Boo Hewerdine - God Bless The Pretty Things

Boo Hewerdine, back with his first band album for a decade, is regarded as somewhat of a legendary librettist, the songwriter’s songwriter, but there’s little evidence here to indicate how that reputation came about. God Bless the Pretty Things ought to feel fresh and vital but it actually just sounds tired and rather lost in time. The world has moved on apace in the last decade and we are currently awash with guitar wielding troubadours, both male and female, with a story to tell. The band he’s assembled for this project tells its own story; with musicians culled from Del Amitri, and both Eddie Reader and Mark Knopfler’s backing bands this was always going to be a fairly cosy and unchallenging project, and while it is acoustically pleasant on the ear I’d it never threatens to demand attention.

Understatement has its place in music but the bottom line is that this album is just too safe; overly staid and lacking in any humour it fails to engage the listener. Mark Knopfler, with whom Hewerdine shares a common McCusker, can afford to pen safe and dull songs because he has the fallback position of being a world class guitar legend but Hewerdine has nowhere to hide if you happen to find his songs a tad uneventful. It is all a matter of taste of course and there will always be those who’ll find comfort in his languid, uneventful style. The degree to which the album is shackled by tradition is best encapsulated in ‘New Year’s Eve’, which is a Celtic infused ballad comprised of lyrics such as and I will take a strangers hand and sing auld lang syne. It is hard to criticise an album which captures an artist coasting on a plateau of domestic contentment but, as introspective songs such as ‘Soul Mate’ and ‘You and Me’, demonstrate, satisfaction rarely makes for great art.

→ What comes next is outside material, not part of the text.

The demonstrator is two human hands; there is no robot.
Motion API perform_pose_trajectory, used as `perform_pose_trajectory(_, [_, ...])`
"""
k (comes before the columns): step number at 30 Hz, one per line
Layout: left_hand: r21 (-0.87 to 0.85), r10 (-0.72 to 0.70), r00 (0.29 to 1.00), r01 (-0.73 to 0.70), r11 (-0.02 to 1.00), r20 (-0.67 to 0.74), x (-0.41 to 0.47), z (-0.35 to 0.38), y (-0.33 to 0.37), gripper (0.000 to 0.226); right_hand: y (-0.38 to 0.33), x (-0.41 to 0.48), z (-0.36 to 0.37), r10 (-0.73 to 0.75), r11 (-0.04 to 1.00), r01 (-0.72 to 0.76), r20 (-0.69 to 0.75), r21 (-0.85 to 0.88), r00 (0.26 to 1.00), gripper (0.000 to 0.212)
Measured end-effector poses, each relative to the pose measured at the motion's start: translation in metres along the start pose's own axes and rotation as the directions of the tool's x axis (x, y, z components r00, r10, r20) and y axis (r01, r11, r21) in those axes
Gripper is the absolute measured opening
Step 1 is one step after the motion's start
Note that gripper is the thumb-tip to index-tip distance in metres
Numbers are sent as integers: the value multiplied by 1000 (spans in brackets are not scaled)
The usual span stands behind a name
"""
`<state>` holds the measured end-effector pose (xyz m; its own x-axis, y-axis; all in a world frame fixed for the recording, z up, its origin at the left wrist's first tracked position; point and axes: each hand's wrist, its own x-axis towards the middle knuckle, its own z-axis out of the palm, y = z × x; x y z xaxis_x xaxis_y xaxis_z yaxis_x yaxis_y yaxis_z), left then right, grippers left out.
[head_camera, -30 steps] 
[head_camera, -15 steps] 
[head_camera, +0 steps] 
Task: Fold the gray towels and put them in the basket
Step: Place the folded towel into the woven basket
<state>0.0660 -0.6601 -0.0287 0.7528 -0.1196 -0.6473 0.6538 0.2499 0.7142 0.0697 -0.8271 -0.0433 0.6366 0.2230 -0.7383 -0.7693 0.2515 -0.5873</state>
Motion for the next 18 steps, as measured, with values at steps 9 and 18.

Best of the bunch are the yearning homecoming tale of 'Sleeping Lions' and the reflective, jazz inflected, 'Rags' which sees Hewerdine ponder his future and debate whether he'd give himself assistance if he ever met himself in dressed in rags. Philosophically and conceptually sound God Bless The Pretty Things is a brief glimpse into the soul of an artist, but it is unlikely to convert any fence sitters. One for the fans.